WHAT THIS TASK INVOLVES
All lines in the material below that contain "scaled" should be located and copied.

---

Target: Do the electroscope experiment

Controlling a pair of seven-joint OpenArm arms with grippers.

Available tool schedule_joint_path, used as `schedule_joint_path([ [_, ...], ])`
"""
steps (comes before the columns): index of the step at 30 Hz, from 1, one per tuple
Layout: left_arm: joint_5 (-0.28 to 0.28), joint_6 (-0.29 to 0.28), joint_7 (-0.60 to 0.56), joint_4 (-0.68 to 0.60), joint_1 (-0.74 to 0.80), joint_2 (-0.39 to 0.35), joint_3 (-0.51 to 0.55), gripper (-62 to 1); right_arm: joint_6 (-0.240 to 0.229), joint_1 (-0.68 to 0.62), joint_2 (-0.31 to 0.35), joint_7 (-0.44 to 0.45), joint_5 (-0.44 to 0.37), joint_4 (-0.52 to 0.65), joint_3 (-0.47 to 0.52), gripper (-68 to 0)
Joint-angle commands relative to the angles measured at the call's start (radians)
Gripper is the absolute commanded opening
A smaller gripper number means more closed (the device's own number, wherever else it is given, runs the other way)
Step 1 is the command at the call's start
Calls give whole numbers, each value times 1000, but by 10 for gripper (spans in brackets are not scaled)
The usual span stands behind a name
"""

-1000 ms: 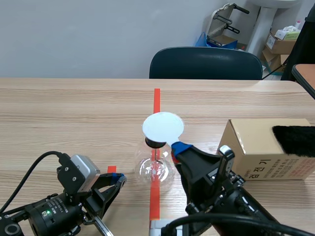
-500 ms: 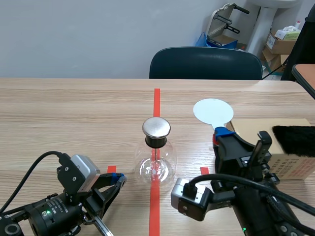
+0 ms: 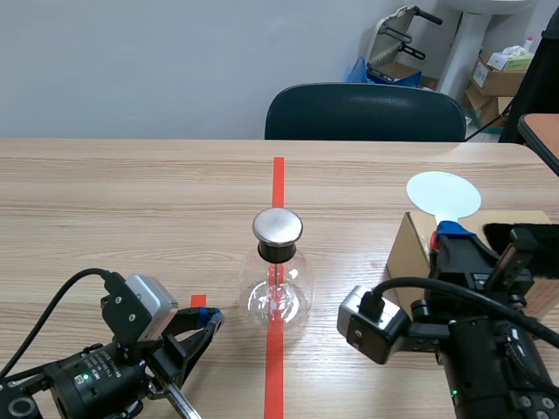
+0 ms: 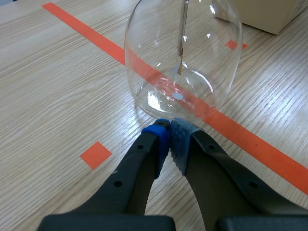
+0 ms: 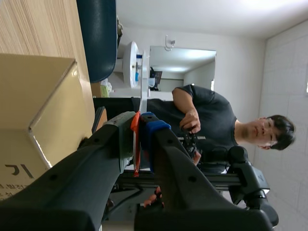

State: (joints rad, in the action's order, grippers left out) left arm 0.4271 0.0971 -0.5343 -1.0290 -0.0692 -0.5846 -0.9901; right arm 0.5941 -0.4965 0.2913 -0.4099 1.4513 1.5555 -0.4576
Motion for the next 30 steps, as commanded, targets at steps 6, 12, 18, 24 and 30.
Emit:
schedule_joint_path([
  [6,-5,-2,-14,-17,0,5,-3,-582,12,12,5,2,5,16,8,-662],
  [12,-5,-2,-14,-17,0,5,-3,-582,12,12,5,127,5,16,8,-662],
  [18,-5,-2,-14,-17,0,5,-3,-582,12,12,5,294,5,16,8,-662],
  [24,-5,-2,-14,-17,0,5,-3,-582,12,12,5,447,5,16,8,-662],
  [30,-5,-2,-14,-17,0,5,-3,-582,12,12,5,565,5,16,8,-662],
])
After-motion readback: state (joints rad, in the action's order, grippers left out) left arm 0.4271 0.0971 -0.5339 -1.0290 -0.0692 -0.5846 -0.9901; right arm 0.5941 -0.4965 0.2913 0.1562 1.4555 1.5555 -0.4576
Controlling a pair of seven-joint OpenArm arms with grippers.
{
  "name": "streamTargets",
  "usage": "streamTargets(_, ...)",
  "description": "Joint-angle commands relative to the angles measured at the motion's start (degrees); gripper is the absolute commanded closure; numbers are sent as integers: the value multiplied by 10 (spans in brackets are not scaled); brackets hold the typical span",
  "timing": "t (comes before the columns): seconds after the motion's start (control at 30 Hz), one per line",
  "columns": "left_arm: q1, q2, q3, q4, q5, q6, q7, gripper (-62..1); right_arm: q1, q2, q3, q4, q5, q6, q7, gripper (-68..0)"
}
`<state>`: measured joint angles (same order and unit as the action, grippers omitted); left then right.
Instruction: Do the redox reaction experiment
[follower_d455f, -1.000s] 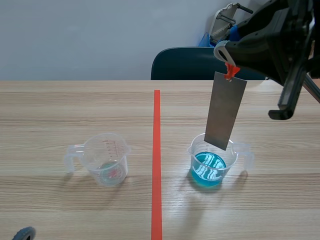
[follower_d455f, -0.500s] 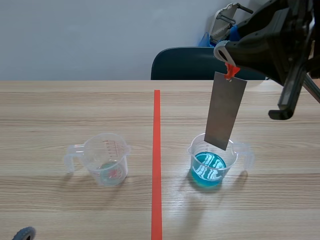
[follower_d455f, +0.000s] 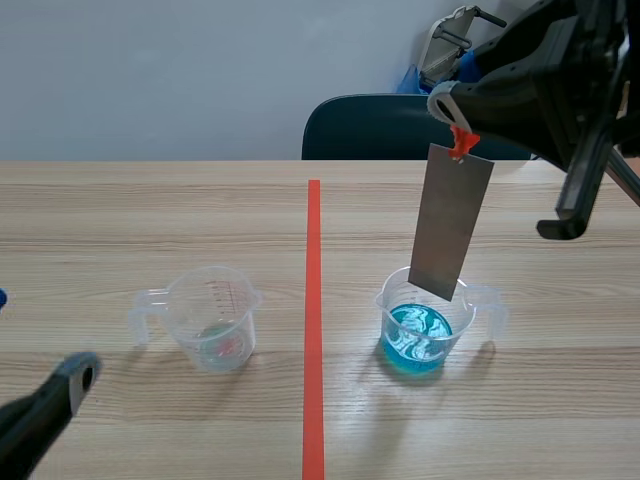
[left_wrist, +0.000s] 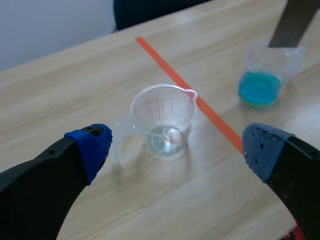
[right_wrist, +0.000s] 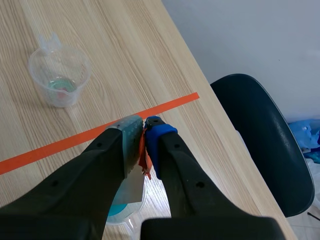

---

ANSWER FOR THIS EXERCISE
Calls give whole numbers, each value times 1000, but by 10 for gripper (spans in brackets are not scaled)
  "description": "Joint-angle commands relative to the angles measured at the motion's start (degrees); gripper is the absolute commanded closure; numbers are sent as integers: the value multiplied by 10 (spans in brackets are not scaled); brackets hold the typical span",

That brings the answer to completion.